Tomás Cabrita dos Santos Nunes Barroso (born 2 November 1990) is a Portuguese basketball player for S.L. Benfica and the Portugal national team.

Career
Born in Albufeira, Barroso developed his basketball skills from a young age, playing for his hometown club, Clube de Basquete de Albufeira.
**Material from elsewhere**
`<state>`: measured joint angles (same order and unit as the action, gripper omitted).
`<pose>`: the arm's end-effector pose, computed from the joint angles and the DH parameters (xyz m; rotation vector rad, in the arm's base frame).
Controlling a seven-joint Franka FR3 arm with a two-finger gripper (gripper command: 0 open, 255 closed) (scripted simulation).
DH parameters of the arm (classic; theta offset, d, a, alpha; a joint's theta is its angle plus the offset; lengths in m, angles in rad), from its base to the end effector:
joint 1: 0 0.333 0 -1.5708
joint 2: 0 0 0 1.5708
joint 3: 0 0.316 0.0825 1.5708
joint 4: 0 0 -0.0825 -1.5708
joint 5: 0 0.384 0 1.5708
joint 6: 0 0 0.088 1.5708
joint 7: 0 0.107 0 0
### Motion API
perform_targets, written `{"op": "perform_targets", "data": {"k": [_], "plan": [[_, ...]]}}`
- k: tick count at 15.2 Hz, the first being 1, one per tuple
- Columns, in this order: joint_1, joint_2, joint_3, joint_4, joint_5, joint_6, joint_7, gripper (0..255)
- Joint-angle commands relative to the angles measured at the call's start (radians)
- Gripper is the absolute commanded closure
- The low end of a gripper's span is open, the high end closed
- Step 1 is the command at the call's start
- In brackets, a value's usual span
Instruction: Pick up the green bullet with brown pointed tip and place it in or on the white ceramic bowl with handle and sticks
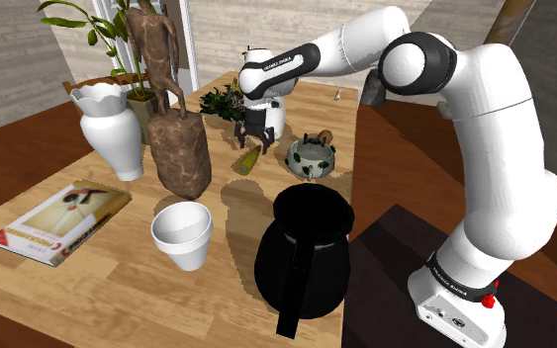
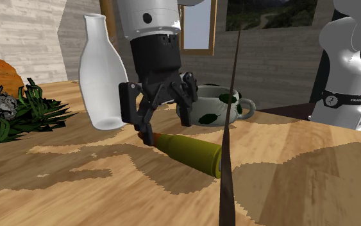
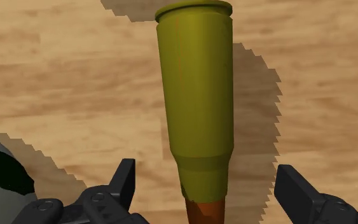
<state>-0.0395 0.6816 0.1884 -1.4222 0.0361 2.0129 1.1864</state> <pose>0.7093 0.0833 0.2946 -2.6181 1.5887 0.2407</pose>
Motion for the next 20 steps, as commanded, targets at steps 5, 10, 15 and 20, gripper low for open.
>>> {"op": "perform_targets", "data": {"k": [5,10,15,20], "plan": [[0.004,0.013,0.0,-0.03,-0.001,0.044,0.002,0],[0.004,0.013,0.0,-0.03,-0.001,0.044,0.002,0],[0.004,0.013,0.0,-0.03,-0.001,0.044,0.002,255],[0.004,0.013,0.0,-0.03,-0.001,0.044,0.002,255]]}}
After five seasons, he moved to the same city rival, Imortal DC, but spent only two seasons, before scouts noted him and took him to Spain.

At 16 years of age, Barroso moved alone to Torrelodones, a small town,  from Madrid, competing for Espacio Torrelodones in the Liga EBA, plus on the Regional Under-18 Championship where they eliminated on the knockout stages by Real Madrid.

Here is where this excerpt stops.